Your task: Lines containing "stays" should be pulled from the material below.

Records shown:

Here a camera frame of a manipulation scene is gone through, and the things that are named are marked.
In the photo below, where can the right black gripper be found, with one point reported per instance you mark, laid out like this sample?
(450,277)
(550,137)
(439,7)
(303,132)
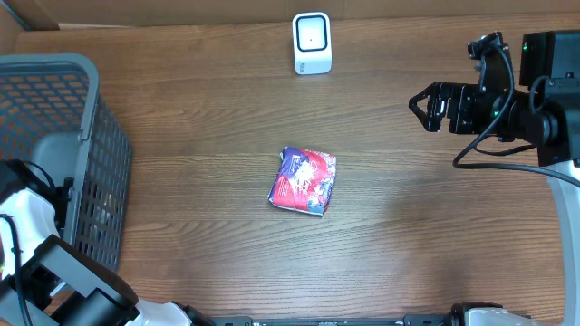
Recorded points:
(460,96)

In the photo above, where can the purple red pad package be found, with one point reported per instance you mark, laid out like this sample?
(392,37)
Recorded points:
(304,182)

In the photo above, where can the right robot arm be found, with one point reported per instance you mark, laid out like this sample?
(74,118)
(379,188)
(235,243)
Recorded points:
(540,107)

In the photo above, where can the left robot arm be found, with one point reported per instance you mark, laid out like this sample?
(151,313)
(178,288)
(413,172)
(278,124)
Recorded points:
(46,281)

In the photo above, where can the white barcode scanner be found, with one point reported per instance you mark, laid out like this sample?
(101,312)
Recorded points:
(312,42)

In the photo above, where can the grey plastic basket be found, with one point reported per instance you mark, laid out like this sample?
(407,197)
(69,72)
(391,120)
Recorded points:
(53,117)

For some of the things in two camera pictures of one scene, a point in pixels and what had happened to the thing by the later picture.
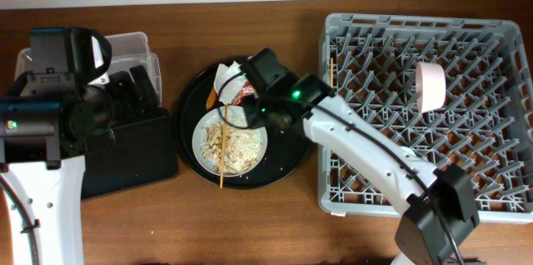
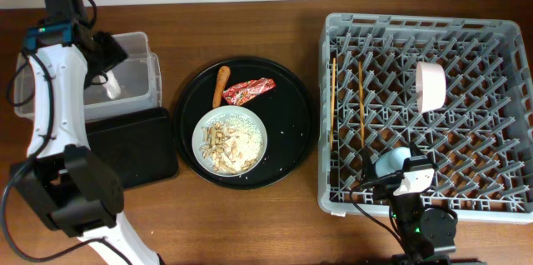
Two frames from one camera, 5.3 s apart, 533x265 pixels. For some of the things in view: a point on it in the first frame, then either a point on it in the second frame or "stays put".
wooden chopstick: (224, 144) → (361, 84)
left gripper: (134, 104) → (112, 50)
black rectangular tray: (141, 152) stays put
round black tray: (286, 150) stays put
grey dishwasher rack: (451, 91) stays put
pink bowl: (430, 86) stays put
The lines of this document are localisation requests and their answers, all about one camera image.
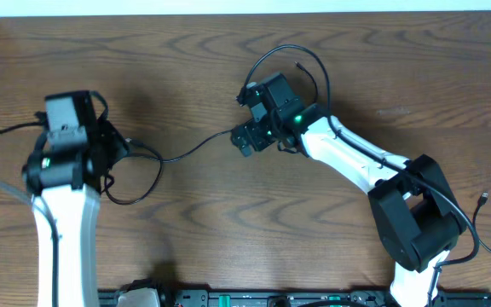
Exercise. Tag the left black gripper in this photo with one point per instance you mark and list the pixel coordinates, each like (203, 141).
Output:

Solution to this task:
Two frames from one camera, 5.3 s apart, 533x265 pixels. For some of the things in view: a point on it in the first frame, then either a point on it in the second frame or "stays put".
black rectangular tray: (141, 152) stays put
round black tray: (286, 150) stays put
grey dishwasher rack: (451, 91) stays put
pink bowl: (430, 86) stays put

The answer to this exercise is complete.